Assignment:
Provide the records once more, identical to the original.

(Stored records)
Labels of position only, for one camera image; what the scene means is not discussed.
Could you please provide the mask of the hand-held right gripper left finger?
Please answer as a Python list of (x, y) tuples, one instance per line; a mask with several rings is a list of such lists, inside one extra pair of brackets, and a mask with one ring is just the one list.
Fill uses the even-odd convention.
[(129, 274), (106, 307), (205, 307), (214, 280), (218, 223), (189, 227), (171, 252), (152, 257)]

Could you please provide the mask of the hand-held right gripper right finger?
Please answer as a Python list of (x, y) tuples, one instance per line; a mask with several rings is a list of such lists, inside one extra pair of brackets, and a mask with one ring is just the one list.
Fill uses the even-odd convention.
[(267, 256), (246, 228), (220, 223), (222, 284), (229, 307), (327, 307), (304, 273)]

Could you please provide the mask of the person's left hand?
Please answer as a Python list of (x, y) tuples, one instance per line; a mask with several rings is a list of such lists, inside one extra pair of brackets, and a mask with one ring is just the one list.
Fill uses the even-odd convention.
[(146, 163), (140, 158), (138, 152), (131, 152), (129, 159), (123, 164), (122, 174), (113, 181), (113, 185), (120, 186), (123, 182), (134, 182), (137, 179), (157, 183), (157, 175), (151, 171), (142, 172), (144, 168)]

Exercise output:
Labels of position only, for one camera image; what the scene means is not discussed.
Could you please provide the mask of the hand-held right gripper left finger?
Please answer as a Python list of (x, y) tuples, one instance per line; a mask with several rings is a list of such lists, inside one extra pair of brackets, and a mask with one ring is just the one list.
Fill uses the even-odd convention.
[(129, 274), (106, 307), (205, 307), (214, 280), (218, 223), (189, 227), (171, 252), (152, 257)]

Could you please provide the mask of the hand-held right gripper right finger?
Please answer as a Python list of (x, y) tuples, one instance per line; a mask with several rings is a list of such lists, inside one extra pair of brackets, and a mask with one ring is just the one list.
Fill uses the even-odd convention.
[(267, 256), (246, 228), (220, 223), (222, 284), (229, 307), (327, 307), (304, 273)]

Could you please provide the mask of the person's left hand?
Please answer as a Python list of (x, y) tuples, one instance per line; a mask with several rings is a list of such lists, inside one extra pair of brackets, and a mask with one ring is just the one list.
Fill uses the even-odd convention.
[(146, 163), (140, 158), (138, 152), (131, 152), (129, 159), (123, 164), (122, 174), (113, 181), (113, 185), (120, 186), (123, 182), (134, 182), (137, 179), (157, 183), (157, 175), (151, 171), (142, 172), (144, 168)]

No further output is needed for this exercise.